> _What you will do_
This task requires every entry to be set down again exactly.

> _Supplied data_
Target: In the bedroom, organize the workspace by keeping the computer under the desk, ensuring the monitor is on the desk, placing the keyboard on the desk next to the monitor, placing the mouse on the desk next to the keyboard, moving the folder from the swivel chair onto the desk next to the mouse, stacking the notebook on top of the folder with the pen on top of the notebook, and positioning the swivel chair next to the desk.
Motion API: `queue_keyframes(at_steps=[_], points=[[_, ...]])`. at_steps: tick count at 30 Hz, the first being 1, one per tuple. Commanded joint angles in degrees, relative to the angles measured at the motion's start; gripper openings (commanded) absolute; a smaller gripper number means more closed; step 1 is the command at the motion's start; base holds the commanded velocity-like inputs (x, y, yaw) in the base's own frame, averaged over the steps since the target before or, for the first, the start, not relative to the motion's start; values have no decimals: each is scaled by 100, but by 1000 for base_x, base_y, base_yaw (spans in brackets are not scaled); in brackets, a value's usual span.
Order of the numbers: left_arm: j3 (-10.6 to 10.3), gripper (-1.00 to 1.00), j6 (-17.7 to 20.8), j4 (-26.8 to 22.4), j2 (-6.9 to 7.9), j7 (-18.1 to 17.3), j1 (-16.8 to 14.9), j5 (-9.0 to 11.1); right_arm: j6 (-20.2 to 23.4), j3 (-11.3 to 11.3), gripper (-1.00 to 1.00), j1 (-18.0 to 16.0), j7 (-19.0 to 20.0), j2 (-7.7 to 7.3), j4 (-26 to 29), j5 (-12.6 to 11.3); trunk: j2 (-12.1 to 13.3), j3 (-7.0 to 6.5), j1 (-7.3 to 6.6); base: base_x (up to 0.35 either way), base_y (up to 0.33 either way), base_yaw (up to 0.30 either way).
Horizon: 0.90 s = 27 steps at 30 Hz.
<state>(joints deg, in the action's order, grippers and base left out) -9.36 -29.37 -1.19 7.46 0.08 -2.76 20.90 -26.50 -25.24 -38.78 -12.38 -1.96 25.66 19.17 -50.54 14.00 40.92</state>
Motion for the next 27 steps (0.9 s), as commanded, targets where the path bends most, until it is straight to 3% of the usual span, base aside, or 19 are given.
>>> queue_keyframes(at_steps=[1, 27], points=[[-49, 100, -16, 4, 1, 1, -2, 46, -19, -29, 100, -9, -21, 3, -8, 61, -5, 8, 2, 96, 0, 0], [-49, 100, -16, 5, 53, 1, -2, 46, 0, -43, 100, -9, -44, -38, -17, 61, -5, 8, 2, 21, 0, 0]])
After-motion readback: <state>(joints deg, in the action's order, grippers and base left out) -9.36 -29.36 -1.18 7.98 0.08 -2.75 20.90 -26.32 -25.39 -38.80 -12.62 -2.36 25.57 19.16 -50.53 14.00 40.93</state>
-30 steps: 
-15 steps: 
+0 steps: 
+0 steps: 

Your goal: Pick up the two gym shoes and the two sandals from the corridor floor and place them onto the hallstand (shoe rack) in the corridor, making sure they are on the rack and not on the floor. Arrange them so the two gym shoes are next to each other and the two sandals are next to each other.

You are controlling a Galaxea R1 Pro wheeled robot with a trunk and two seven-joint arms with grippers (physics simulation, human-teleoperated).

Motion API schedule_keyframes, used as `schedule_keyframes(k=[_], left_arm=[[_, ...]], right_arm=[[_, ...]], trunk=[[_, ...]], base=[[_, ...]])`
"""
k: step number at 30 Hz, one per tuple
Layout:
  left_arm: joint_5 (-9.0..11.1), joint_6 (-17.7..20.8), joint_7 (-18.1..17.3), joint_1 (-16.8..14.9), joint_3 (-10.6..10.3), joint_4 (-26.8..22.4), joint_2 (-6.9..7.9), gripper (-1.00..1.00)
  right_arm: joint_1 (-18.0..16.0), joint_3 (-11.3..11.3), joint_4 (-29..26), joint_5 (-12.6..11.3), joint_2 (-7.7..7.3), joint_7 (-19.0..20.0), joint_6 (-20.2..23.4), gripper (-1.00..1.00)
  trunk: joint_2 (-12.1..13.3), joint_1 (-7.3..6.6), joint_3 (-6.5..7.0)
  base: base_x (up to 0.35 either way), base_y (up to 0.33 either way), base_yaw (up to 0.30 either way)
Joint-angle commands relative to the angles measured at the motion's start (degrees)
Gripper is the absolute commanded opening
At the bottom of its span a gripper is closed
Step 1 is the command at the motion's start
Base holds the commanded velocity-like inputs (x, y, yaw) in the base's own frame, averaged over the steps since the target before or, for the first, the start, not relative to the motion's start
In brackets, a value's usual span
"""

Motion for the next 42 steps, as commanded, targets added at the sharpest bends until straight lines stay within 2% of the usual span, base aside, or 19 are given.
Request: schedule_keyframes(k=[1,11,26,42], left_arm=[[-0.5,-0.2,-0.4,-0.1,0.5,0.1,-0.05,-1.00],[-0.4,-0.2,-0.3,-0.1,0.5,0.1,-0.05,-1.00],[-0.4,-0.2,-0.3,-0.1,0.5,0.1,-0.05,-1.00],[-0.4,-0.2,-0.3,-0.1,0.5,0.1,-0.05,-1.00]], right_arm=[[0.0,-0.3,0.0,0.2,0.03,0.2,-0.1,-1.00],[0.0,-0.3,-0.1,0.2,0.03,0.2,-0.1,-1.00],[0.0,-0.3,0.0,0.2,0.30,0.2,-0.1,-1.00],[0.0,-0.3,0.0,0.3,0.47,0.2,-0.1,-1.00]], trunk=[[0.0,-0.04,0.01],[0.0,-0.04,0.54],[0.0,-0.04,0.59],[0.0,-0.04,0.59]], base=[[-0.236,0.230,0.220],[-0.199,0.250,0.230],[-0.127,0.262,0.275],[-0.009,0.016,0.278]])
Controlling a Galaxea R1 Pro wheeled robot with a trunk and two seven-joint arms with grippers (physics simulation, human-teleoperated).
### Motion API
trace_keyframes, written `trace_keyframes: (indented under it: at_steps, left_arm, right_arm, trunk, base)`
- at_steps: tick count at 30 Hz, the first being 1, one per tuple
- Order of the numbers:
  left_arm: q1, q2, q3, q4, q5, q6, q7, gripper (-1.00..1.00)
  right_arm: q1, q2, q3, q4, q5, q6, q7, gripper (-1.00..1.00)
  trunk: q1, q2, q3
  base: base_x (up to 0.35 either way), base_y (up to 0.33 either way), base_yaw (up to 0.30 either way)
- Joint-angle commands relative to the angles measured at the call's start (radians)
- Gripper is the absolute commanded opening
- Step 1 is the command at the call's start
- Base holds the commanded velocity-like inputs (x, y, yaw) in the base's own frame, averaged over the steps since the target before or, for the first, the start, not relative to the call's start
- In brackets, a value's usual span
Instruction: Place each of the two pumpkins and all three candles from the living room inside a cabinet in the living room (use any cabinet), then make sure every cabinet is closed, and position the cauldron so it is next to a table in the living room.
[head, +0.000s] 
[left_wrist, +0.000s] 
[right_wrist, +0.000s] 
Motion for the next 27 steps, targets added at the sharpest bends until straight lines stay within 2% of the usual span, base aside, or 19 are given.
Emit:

> _Reply_
Target: In the bedroom, organize the workspace by keeping the computer under the desk, ensuring the monitor is on the desk, placing the keyboard on the desk next to the monitor, placing the mouse on the desk next to the keyboard, moving the folder from the swivel chair onto the desk next to the mouse, stacking the notebook on top of the folder with the pen on top of the notebook, and positioning the swivel chair next to the desk.
Motion API: `queue_keyframes(at_steps=[_], points=[[_, ...]])`. at_steps: tick count at 30 Hz, the first being 1, one per tuple. Commanded joint angles in degrees, relative to the angles measured at the motion's start; gripper openings (commanded) absolute; a smaller gripper number means more closed; step 1 is the command at the motion's start; base holds the commanded velocity-like inputs (x, y, yaw) in the base's own frame, averaged over the steps since the target before or, for the first, the start, not relative to the motion's start; values have no decimals: each is scaled by 100, but by 1000 for base_x, base_y, base_yaw (spans in brackets are not scaled); in brackets, a value's usual span.
Order of the numbers: left_arm: j3 (-10.6 to 10.3), gripper (-1.00 to 1.00), j6 (-17.7 to 20.8), j4 (-26.8 to 22.4), j2 (-6.9 to 7.9), j7 (-18.1 to 17.3), j1 (-16.8 to 14.9), j5 (-9.0 to 11.1); right_arm: j6 (-20.2 to 23.4), j3 (-11.3 to 11.3), gripper (-1.00 to 1.00), j1 (-18.0 to 16.0), j7 (-19.0 to 20.0), j2 (-7.7 to 7.3), j4 (-26 to 29), j5 (-12.6 to 11.3); trunk: j2 (-12.1 to 13.3), j3 (-7.0 to 6.5), j1 (-7.3 to 6.6); base: base_x (up to 0.35 either way), base_y (up to 0.33 either way), base_yaw (up to 0.30 either way).
Horizon: 0.90 s = 27 steps at 30 Hz.
<state>(joints deg, in the action's order, grippers and base left out) -9.36 -29.37 -1.19 7.46 0.08 -2.76 20.90 -26.50 -25.24 -38.78 -12.38 -1.96 25.66 19.17 -50.54 14.00 40.92</state>
Motion for the next 27 steps (0.9 s), as commanded, targets where the path bends most, until it is straight to 3% of the usual span, base aside, or 19 are given.
>>> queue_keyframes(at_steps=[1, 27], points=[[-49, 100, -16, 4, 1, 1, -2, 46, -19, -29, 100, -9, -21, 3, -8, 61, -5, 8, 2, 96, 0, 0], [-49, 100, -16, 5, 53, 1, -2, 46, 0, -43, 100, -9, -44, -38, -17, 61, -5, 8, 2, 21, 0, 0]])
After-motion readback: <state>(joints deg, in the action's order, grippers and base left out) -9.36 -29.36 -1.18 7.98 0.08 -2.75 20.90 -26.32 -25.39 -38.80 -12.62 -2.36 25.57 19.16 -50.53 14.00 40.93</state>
-30 steps: 
-15 steps: 
+0 steps: 
+0 steps: 

Your goal: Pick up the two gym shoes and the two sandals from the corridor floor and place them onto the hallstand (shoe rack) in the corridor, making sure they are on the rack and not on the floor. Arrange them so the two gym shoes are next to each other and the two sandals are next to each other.

You are controlling a Galaxea R1 Pro wheeled robot with a trunk and two seven-joint arms with grippers (physics simulation, human-teleoperated).

Motion API schedule_keyframes, used as `schedule_keyframes(k=[_], left_arm=[[_, ...]], right_arm=[[_, ...]], trunk=[[_, ...]], base=[[_, ...]])`
"""
k: step number at 30 Hz, one per tuple
Layout:
  left_arm: joint_5 (-9.0..11.1), joint_6 (-17.7..20.8), joint_7 (-18.1..17.3), joint_1 (-16.8..14.9), joint_3 (-10.6..10.3), joint_4 (-26.8..22.4), joint_2 (-6.9..7.9), gripper (-1.00..1.00)
  right_arm: joint_1 (-18.0..16.0), joint_3 (-11.3..11.3), joint_4 (-29..26), joint_5 (-12.6..11.3), joint_2 (-7.7..7.3), joint_7 (-19.0..20.0), joint_6 (-20.2..23.4), gripper (-1.00..1.00)
  trunk: joint_2 (-12.1..13.3), joint_1 (-7.3..6.6), joint_3 (-6.5..7.0)
  base: base_x (up to 0.35 either way), base_y (up to 0.33 either way), base_yaw (up to 0.30 either way)
Joint-angle commands relative to the angles measured at the motion's start (degrees)
Gripper is the absolute commanded opening
At the bottom of its span a gripper is closed
Step 1 is the command at the motion's start
Base holds the commanded velocity-like inputs (x, y, yaw) in the base's own frame, averaged over the steps since the target before or, for the first, the start, not relative to the motion's start
In brackets, a value's usual span
"""

Motion for the next 42 steps, as commanded, targets added at the sharpest bends until straight lines stay within 2% of the usual span, base aside, or 19 are given.
Request: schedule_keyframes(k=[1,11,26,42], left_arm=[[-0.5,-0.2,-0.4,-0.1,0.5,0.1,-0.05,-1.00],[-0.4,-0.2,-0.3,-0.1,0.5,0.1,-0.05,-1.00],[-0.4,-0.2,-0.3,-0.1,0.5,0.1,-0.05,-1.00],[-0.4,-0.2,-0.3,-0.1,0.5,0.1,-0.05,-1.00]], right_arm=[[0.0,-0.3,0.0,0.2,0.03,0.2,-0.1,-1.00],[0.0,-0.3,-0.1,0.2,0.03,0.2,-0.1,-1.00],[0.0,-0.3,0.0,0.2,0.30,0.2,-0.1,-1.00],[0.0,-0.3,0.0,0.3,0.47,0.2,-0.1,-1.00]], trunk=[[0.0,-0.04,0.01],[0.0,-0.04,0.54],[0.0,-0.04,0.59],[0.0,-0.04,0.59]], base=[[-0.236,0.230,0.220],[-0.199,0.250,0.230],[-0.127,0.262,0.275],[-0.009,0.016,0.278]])
Controlling a Galaxea R1 Pro wheeled robot with a trunk and two seven-joint arms with grippers (physics simulation, human-teleoperated).
### Motion API
trace_keyframes, written `trace_keyframes: (indented under it: at_steps, left_arm, right_arm, trunk, base)`
- at_steps: tick count at 30 Hz, the first being 1, one per tuple
- Order of the numbers:
  left_arm: q1, q2, q3, q4, q5, q6, q7, gripper (-1.00..1.00)
  right_arm: q1, q2, q3, q4, q5, q6, q7, gripper (-1.00..1.00)
  trunk: q1, q2, q3
  base: base_x (up to 0.35 either way), base_y (up to 0.33 either way), base_yaw (up to 0.30 either way)
- Joint-angle commands relative to the angles measured at the call's start (radians)
- Gripper is the absolute commanded opening
- Step 1 is the command at the call's start
- Base holds the commanded velocity-like inputs (x, y, yaw) in the base's own frame, averaged over the steps since the target before or, for the first, the start, not relative to the call's start
- In brackets, a value's usual span
Instruction: Place each of the two pumpkins and all three candles from the living room inside a cabinet in the living room (use any cabinet), then make sure every cabinet is closed, and position the cauldron so it is next to a table in the living room.
[head, +0.000s] 
[left_wrist, +0.000s] 
[right_wrist, +0.000s] 
Motion for the next 27 steps, targets added at the sharpest bends until straight lines stay within 2% of the usual span, base aside, or 19 are given.
Emit:

The work on this exercise has been completed.